| Work item |
Whenever a line in the entries below contains "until", copy that line.

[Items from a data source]
◆ ◆ ◆ ◆ ◆ ◆ ◆
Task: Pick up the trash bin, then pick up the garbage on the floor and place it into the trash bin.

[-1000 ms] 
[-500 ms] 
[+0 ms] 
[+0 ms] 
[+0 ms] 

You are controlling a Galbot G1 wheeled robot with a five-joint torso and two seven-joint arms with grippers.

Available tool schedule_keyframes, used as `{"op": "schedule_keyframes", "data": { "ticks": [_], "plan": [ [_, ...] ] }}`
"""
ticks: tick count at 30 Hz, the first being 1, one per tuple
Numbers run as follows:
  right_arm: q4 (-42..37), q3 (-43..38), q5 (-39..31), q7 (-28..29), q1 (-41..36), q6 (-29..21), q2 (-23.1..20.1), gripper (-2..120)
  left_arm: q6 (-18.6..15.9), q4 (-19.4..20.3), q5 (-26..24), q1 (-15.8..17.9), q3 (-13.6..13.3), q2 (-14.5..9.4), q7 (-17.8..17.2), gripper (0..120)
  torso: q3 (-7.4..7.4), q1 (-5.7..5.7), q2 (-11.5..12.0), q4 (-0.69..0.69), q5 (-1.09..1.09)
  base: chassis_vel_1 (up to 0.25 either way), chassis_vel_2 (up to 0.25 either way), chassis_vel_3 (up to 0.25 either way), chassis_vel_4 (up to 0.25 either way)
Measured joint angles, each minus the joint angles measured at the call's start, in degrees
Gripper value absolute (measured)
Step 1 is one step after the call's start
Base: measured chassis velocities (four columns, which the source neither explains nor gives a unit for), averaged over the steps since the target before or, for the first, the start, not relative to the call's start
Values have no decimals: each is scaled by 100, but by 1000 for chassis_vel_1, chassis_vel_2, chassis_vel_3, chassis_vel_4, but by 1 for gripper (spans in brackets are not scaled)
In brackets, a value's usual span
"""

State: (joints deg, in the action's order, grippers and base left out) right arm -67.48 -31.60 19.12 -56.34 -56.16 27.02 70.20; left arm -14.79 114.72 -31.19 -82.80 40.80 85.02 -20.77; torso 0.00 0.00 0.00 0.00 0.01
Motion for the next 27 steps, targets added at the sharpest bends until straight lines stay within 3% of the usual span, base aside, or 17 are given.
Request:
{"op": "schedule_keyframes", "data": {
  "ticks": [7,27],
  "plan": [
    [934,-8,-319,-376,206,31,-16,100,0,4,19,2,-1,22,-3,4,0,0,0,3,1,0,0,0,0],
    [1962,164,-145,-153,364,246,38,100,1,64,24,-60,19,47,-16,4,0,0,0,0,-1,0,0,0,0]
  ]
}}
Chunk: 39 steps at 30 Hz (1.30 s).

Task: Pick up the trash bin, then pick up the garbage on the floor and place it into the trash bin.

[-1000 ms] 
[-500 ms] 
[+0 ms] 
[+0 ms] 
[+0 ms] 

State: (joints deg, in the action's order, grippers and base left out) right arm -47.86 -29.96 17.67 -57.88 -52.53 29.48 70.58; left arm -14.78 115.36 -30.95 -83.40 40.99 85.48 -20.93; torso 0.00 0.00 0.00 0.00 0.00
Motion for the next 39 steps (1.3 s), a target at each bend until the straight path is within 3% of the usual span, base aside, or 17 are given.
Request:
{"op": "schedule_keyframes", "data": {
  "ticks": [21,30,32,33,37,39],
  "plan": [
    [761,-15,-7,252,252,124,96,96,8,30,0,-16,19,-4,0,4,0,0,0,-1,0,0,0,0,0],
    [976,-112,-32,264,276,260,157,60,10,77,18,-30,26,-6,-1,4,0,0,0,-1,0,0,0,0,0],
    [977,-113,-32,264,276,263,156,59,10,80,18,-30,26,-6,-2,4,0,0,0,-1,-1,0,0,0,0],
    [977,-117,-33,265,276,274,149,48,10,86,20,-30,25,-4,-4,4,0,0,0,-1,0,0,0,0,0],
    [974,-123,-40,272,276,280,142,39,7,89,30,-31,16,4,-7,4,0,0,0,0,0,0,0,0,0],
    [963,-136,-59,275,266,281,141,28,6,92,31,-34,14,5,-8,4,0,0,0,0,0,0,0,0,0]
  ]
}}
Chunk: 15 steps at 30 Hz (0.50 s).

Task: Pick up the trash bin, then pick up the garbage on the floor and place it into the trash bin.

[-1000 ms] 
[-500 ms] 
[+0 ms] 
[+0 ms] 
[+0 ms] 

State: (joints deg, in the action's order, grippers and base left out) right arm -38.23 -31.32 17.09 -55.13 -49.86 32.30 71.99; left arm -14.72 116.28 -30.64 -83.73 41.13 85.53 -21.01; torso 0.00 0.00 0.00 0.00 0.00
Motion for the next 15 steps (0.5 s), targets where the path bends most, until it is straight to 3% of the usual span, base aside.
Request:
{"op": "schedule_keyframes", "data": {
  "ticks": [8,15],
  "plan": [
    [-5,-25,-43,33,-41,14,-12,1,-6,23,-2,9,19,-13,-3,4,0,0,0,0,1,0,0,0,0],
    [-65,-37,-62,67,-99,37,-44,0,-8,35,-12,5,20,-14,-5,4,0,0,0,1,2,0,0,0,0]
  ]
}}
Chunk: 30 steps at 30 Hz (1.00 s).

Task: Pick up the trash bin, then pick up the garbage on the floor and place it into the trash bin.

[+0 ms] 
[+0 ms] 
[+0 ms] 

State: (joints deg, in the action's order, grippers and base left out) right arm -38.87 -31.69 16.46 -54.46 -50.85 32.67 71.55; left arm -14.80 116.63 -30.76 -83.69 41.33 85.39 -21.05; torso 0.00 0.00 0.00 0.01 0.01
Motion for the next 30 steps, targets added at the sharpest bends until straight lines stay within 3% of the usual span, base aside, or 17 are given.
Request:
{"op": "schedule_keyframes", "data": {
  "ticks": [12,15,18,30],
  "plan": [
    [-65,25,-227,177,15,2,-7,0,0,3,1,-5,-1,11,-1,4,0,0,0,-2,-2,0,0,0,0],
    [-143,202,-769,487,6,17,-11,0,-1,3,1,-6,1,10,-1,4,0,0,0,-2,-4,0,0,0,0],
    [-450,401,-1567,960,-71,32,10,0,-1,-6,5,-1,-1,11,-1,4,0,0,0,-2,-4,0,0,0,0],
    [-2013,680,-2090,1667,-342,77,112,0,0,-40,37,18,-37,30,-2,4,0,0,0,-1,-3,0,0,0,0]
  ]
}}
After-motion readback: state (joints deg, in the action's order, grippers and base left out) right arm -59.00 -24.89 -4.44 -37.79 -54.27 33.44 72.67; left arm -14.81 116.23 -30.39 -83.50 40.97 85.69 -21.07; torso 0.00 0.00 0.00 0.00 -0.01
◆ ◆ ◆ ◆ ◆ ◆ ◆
| Response for this exercise |
Motion for the next 27 steps, targets added at the sharpest bends until straight lines stay within 3% of the usual span, base aside, or 17 are given.
Motion for the next 39 steps (1.3 s), a target at each bend until the straight path is within 3% of the usual span, base aside, or 17 are given.
Motion for the next 15 steps (0.5 s), targets where the path bends most, until it is straight to 3% of the usual span, base aside.
Motion for the next 30 steps, targets added at the sharpest bends until straight lines stay within 3% of the usual span, base aside, or 17 are given.

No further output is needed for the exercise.